I will assume that the cuts are parallel to the x-y- plane. For the spherical area we want to integrate $\int_{z=z_1}^{z_2}dA$ . The integrand dA is a thin ring at height z. Let φ be the angle between the z-axis and the line connecting the origin to the ring, then the radius of the ring is $r=\sin φ$ . The surface dA of the ring is at an angle 90-φ with the z-axis and therefore has area $dA=\frac{2πrdz}{\cos (90-φ)}=\frac{2π\sinφ dz}{\sin φ} =2πdz$ . So spherical area is just equal to $\int_{z_1}^{z_2}2πdz=2π(z_2-z_1)$ .
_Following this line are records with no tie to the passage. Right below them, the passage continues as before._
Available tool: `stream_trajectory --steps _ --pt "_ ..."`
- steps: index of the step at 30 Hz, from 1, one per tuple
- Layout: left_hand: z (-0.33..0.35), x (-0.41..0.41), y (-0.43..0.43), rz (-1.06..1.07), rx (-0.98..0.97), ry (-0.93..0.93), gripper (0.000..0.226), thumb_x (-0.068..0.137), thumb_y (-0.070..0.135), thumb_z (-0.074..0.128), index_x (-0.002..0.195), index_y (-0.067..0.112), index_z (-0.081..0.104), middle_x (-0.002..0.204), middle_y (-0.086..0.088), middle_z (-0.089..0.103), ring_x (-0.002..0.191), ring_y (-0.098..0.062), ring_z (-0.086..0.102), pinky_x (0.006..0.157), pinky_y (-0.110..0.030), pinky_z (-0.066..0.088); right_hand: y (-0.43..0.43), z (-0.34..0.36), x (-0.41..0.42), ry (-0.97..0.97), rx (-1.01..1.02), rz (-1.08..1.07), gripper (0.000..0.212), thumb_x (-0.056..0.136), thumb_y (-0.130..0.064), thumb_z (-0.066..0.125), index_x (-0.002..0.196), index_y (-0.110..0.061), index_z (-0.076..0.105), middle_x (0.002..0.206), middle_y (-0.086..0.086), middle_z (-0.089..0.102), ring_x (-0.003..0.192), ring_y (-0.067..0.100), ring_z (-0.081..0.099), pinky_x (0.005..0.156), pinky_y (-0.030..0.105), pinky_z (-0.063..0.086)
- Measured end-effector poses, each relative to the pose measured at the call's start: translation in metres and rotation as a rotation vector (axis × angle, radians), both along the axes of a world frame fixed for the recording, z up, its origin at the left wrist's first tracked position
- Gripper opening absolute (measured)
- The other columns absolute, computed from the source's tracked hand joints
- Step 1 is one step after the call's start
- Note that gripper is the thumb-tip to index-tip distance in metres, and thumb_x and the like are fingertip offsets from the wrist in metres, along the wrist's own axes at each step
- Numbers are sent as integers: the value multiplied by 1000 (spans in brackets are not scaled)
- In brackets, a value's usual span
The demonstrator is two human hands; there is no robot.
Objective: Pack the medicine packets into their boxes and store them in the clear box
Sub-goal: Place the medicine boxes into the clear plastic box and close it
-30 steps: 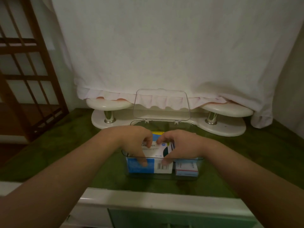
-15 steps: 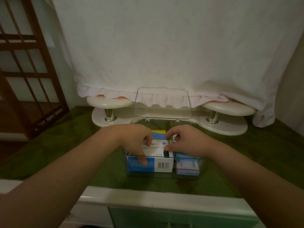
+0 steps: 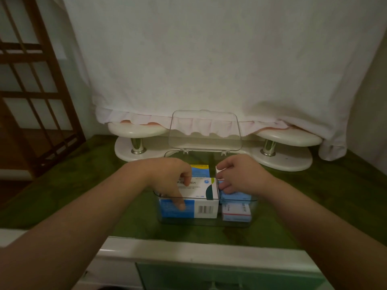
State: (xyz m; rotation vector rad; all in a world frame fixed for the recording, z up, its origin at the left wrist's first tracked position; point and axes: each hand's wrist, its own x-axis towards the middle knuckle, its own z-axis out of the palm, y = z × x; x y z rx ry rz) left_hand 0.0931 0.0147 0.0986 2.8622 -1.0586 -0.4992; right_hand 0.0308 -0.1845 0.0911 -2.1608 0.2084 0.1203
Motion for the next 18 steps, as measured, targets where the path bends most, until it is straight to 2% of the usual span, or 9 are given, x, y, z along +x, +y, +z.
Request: stream_trajectory --steps 4,8,11,16,18 --pt "-1 -1 1 -7 -10 -4 48 72 49 80 106 37 49 131 10 48 113 -14 44 84 -24 41 3 1 -4 38 109 -55 30 97 -4 55 126 -8 57 108 14 69 82 21 72 60 25 60" --pt "-1 -1 1 -4 -15 -3 48 72 48 81 106 37 50 131 10 49 114 -15 45 84 -24 40 5 3 -7 51 171 -84 29 98 -3 53 127 -6 57 113 18 68 89 26 72 63 28 62" --pt "-1 -1 2 1 -17 3 49 72 48 81 109 36 51 131 10 48 116 -15 44 87 -25 41 7 2 -8 47 168 -87 31 98 -4 53 129 -6 56 111 15 68 87 25 72 60 26 61" --pt "0 -3 2 7 -15 -1 51 73 47 80 114 34 53 132 10 48 116 -15 44 88 -25 41 7 6 -11 95 148 -52 32 99 -7 52 131 -12 53 114 14 66 84 27 74 66 35 63" --pt "0 -3 3 10 -14 -5 50 73 47 80 113 34 53 132 9 48 118 -16 45 88 -25 40 9 8 -14 110 105 -25 30 100 -10 51 129 -15 54 113 11 67 80 25 75 62 33 63"
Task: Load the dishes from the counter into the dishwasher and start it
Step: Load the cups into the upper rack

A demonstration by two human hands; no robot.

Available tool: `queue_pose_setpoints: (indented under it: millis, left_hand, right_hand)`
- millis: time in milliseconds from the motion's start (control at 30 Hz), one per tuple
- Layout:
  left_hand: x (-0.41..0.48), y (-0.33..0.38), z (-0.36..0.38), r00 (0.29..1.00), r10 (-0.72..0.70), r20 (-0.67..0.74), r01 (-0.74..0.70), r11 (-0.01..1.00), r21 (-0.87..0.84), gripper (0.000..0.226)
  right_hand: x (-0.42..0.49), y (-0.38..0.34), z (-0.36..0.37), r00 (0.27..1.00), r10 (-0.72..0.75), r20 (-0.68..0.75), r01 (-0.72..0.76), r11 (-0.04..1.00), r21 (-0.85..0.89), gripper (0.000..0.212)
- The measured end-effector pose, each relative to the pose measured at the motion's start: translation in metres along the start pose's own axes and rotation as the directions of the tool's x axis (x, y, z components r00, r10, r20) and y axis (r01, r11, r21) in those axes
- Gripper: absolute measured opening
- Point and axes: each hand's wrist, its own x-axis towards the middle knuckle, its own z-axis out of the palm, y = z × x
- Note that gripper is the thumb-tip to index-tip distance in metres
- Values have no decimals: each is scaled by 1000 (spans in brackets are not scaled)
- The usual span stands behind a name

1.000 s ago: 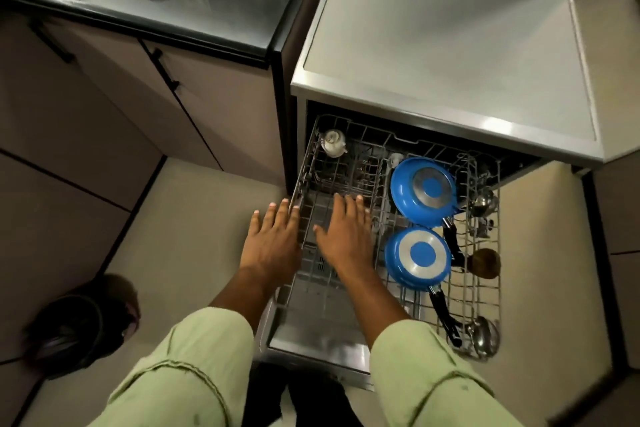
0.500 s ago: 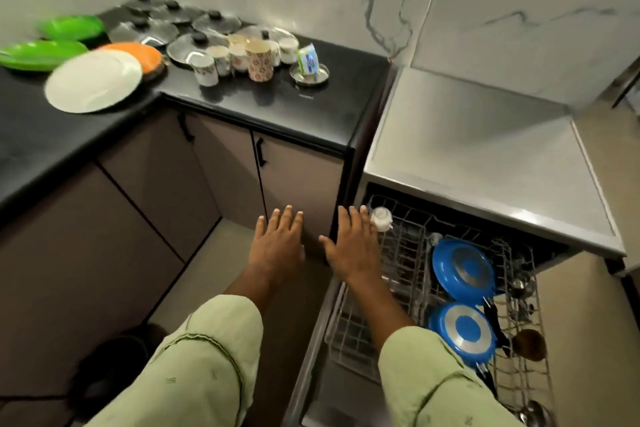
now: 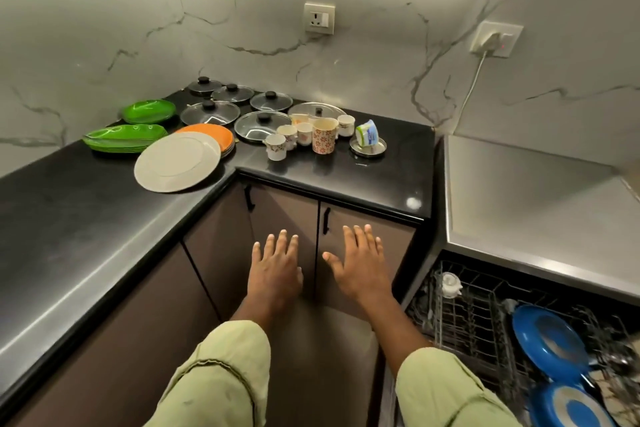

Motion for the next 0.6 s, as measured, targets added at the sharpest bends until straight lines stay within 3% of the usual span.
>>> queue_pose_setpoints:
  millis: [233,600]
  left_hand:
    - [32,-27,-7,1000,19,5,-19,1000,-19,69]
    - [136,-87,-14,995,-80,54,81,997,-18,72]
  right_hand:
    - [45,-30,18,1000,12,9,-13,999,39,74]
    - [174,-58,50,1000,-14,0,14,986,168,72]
A cap of height h (h is the distance from the intersecting plane to the top of the unit sphere) has spherical area 2πh and planar area $(1-(1-h)^2)π=(2h-h^2)π$ , so $\text{Area}_{cap} = (4h-h^2)π$

The mid section between the caps has spherical area $4π(1-h)$ and planar area $(4h-2h^2)π$ so $\text{Area}_{mid} = (4-2h^2)π$

The volume of a cap is found easily from $\int_{1-h}^1 πr^2dx$ with $r^2=1-x^2$ . and is $\text{Volume}_{cap} = π(h^2-\frac13h^3)$

The volume of the mid section is $\text{Volume}_{mid} =\frac13π(4 - 6h^2+2h^3)$

The area to volume ratio of a cap is $\text{Ratio}_{cap}=\frac{4h-h^2}{h^2-\frac13h^3}$ The area to volume ratio of the mid section is $\text{Ratio}_{mid}=\frac{3(4-2h^2)}{4 - 6h^2+2h^3}$

Setting these ratios equal and solving numerically gives the value $h^*=0.7459$ , for which the area-to-volume for each of the three slices is equal. This ratio $B$ is found by setting $h=h^*$ in either ratio expression:

$\text{Ratio}_{cap}(h^*)=\text{Ratio}_{mid}(h^*)=B = 5.806$

Note that $h^*$ and $B$ are approximations.

And indeed, it turns out that $B - h^2 = 5.25 = A$